I read that article and found it discouraging. It's clear that much is still not well understood. It was quite technical, and I need to check on some definitions before I review it again.
The two things I took away from it is that now it is believed that PMR pts. have , subclinical GCA, and or will go on to to develop GCA and vice versa. He reminds us that emphasis on GCA has centered on the cranial symptoms; headaches and visual disturbances. It is more than that.
The writers remind us that GCA is large vessel inflammation which can be going on in the vessels in the chest, abdomen and GROIN,etc, not just the head. I know there was someone wondering about severe groin pain. Seems like a symptom of GCA (with PMR.)
The researchers thought that PMR and GCA symptoms overlap. There is a nice diagram showing the overlapping of GCA and PMR. It is as if PMR and GCA cannot be entirely separated.
The other point I noted was that he recommends Methotrexate only when a pt. has had a second relapse , and says nothing about using it as a steroid sparing treatment strategy. Azanthopine and other DMARDS were not even mentioned.
He also discussed Tocilimubab and one other "gevismubab" ? as still being under trials. I believe Tocilimubab is already in use.
That was 2 years ago so pretty recent. I thought to myself, Oh, great, there is still time for GCA to materialize in those of us who think of ourselves as PMR patients and vice versa.
They also advocate for a revision in EULAR diagnostic standards to aid in diagnostics.
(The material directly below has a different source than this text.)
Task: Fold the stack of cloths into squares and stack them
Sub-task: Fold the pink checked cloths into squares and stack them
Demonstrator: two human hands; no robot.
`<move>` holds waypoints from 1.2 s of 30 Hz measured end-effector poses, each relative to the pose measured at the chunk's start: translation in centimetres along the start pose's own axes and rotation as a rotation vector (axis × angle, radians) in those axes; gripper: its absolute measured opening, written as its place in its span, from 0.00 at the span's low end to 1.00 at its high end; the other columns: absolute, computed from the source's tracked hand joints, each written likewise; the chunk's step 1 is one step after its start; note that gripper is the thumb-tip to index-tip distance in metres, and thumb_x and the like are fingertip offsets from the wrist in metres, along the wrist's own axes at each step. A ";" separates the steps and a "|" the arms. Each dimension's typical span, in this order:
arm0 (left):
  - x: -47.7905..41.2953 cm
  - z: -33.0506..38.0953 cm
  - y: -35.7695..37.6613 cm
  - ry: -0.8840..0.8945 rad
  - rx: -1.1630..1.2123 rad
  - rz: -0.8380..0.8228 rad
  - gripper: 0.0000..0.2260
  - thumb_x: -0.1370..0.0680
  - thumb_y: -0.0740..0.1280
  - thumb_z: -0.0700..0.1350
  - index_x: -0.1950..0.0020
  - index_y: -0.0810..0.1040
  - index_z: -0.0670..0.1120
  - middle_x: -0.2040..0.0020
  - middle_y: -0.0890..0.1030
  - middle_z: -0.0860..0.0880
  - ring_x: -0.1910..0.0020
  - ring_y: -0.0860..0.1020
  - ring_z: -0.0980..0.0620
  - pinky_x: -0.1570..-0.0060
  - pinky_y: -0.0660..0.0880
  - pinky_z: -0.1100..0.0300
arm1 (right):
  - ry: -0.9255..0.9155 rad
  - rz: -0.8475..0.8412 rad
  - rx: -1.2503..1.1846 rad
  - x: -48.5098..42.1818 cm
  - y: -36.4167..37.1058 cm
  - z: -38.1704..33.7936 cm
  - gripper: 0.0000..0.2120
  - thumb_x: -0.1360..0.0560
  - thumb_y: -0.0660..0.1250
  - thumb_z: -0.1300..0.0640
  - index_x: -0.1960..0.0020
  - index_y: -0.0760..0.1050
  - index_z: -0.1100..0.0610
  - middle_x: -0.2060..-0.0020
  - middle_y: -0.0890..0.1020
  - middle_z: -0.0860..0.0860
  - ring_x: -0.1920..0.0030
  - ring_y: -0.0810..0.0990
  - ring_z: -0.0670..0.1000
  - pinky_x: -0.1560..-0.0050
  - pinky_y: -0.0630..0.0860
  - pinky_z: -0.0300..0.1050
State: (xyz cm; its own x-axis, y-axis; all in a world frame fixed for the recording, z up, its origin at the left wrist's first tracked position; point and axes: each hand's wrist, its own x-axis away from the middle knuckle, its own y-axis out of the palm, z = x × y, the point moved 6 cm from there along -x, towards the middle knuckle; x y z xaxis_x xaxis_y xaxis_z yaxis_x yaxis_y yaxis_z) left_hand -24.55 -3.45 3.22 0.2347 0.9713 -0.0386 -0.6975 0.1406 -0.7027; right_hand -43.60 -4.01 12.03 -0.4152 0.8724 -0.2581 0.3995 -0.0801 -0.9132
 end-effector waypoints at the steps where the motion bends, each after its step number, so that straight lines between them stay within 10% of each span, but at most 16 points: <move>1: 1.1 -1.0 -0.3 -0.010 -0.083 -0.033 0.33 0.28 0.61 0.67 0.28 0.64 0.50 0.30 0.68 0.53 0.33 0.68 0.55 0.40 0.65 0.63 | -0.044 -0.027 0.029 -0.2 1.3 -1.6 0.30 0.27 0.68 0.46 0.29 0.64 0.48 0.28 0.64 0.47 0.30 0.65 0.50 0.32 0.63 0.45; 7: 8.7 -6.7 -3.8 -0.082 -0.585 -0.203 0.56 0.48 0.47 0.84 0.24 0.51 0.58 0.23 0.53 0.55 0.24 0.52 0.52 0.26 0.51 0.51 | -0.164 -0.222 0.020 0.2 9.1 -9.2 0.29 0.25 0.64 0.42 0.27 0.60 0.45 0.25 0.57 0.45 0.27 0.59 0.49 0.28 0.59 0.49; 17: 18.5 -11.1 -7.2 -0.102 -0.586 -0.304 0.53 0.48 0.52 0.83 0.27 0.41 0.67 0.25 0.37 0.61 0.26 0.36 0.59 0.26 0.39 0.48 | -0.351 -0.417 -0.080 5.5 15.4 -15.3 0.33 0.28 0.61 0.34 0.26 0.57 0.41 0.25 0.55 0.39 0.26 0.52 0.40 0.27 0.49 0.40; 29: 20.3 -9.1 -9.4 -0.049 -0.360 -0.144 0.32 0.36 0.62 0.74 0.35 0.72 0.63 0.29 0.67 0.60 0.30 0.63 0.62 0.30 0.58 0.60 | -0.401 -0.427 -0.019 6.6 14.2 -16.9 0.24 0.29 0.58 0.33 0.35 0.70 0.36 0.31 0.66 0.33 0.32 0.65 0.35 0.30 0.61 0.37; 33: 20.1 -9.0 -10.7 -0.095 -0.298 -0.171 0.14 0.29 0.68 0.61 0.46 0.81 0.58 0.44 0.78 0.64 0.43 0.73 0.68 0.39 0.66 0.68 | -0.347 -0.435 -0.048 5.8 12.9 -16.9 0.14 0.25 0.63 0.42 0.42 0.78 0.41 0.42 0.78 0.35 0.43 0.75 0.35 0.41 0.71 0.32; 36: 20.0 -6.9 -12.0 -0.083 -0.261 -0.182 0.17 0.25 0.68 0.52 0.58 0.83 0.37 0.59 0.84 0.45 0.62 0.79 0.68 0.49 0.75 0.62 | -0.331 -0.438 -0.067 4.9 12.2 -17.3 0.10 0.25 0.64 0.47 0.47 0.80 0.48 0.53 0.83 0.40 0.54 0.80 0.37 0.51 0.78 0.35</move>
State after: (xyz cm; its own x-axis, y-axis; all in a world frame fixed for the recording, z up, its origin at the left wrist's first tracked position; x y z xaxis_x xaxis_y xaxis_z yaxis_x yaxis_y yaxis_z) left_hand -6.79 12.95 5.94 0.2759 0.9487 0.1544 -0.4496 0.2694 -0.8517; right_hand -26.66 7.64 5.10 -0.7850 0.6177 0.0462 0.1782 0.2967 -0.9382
There is also a discussion about using ultrasound, MRI and PET scan as measures of inflammation. Neither rheumatologist I saw recommended US or PET scan, and a chest MRI was recommended, but never followed up by dr's office. And it takes forever to get approval for contrast to be used.
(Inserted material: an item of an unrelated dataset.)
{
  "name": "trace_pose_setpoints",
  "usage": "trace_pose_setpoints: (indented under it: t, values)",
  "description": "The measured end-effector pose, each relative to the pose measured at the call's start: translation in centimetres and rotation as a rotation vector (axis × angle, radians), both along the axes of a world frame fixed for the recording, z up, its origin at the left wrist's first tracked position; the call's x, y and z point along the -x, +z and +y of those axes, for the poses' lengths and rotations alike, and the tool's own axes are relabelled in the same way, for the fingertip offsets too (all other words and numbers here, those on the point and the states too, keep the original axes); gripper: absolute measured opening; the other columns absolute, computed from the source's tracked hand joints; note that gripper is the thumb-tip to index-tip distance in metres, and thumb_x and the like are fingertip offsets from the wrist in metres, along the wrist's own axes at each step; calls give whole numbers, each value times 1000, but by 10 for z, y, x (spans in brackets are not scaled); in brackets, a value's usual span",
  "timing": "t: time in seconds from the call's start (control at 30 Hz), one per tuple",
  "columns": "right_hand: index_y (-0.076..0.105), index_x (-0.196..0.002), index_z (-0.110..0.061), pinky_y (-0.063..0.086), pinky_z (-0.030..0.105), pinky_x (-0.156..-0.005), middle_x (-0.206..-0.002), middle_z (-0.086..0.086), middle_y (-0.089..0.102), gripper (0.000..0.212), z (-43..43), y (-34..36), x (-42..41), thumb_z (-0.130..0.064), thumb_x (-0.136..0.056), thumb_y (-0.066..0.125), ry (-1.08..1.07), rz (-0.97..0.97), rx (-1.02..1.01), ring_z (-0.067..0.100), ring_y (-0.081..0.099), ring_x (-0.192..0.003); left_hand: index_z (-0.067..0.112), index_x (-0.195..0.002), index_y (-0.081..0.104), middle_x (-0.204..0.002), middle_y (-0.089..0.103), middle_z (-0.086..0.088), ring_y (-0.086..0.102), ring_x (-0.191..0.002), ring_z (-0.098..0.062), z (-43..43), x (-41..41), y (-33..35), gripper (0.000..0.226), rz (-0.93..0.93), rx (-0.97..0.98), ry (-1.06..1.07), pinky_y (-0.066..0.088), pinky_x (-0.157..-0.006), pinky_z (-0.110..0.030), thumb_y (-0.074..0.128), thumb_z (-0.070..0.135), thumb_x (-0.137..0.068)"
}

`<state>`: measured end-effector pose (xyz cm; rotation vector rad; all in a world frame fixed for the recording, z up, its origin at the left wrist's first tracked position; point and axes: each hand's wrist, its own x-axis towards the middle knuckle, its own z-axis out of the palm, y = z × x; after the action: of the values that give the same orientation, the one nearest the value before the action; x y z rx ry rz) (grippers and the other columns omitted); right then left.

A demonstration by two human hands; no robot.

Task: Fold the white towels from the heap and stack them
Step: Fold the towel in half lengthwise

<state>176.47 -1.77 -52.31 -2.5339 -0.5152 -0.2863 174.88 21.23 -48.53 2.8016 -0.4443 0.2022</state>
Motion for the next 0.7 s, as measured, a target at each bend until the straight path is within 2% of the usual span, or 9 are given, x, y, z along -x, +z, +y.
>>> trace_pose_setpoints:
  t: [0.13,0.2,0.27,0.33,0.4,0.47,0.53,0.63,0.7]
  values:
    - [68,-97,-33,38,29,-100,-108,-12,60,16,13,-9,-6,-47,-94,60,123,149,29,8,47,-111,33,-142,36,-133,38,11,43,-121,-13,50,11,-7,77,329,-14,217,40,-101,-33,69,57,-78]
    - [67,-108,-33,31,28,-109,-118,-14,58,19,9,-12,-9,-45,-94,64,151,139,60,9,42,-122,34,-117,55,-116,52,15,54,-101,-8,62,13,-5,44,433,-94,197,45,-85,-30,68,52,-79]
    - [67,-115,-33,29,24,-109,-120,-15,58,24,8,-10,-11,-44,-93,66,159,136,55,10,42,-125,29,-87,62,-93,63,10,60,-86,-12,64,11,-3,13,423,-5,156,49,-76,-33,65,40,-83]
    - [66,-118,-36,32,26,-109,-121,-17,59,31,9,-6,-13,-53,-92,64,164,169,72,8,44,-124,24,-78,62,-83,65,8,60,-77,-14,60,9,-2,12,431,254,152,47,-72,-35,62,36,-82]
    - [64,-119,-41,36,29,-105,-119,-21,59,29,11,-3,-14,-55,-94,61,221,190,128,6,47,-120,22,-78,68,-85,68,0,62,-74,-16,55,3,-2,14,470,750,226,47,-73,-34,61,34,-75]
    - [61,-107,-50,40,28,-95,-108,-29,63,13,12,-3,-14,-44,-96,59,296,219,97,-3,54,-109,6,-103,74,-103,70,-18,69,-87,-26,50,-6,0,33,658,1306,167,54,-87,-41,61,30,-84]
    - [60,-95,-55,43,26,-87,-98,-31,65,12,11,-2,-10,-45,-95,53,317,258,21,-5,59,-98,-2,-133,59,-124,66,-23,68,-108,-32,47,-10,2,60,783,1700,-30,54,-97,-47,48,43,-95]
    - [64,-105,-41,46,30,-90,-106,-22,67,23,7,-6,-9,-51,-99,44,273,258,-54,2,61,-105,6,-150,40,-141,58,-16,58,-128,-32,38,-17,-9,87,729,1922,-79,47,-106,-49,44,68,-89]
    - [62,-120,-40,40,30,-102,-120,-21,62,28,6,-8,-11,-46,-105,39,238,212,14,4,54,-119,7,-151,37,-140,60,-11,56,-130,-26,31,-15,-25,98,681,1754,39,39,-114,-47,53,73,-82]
I also missed my chance for acute reagent testing (which must be done before taking Pred 2 weeks . ) The PA and family doctor holding down the rheumatogist's office simply forgot at my 2 week follow up to tell me or give me lab paperwork to have the acute reactant blood work, then tried to blame me for not getting it done at my 3rd visit.
I challenged him ,not too nicely , and I saw beads of sweat appear on his face. Too late now. I changed rheumatologists.
But the writers did say there is debate ongoing. I asked the neuroophthalmologist who evaluated me for temporary vision loss at a prestigious eye hospital in Philadelphia and made the comment that I had read that ophthalmologists were using infusions of Tocilimubab for GCA. His response was" it all depends on who you talk to." So there is clear uncertainty still within the research and medical community.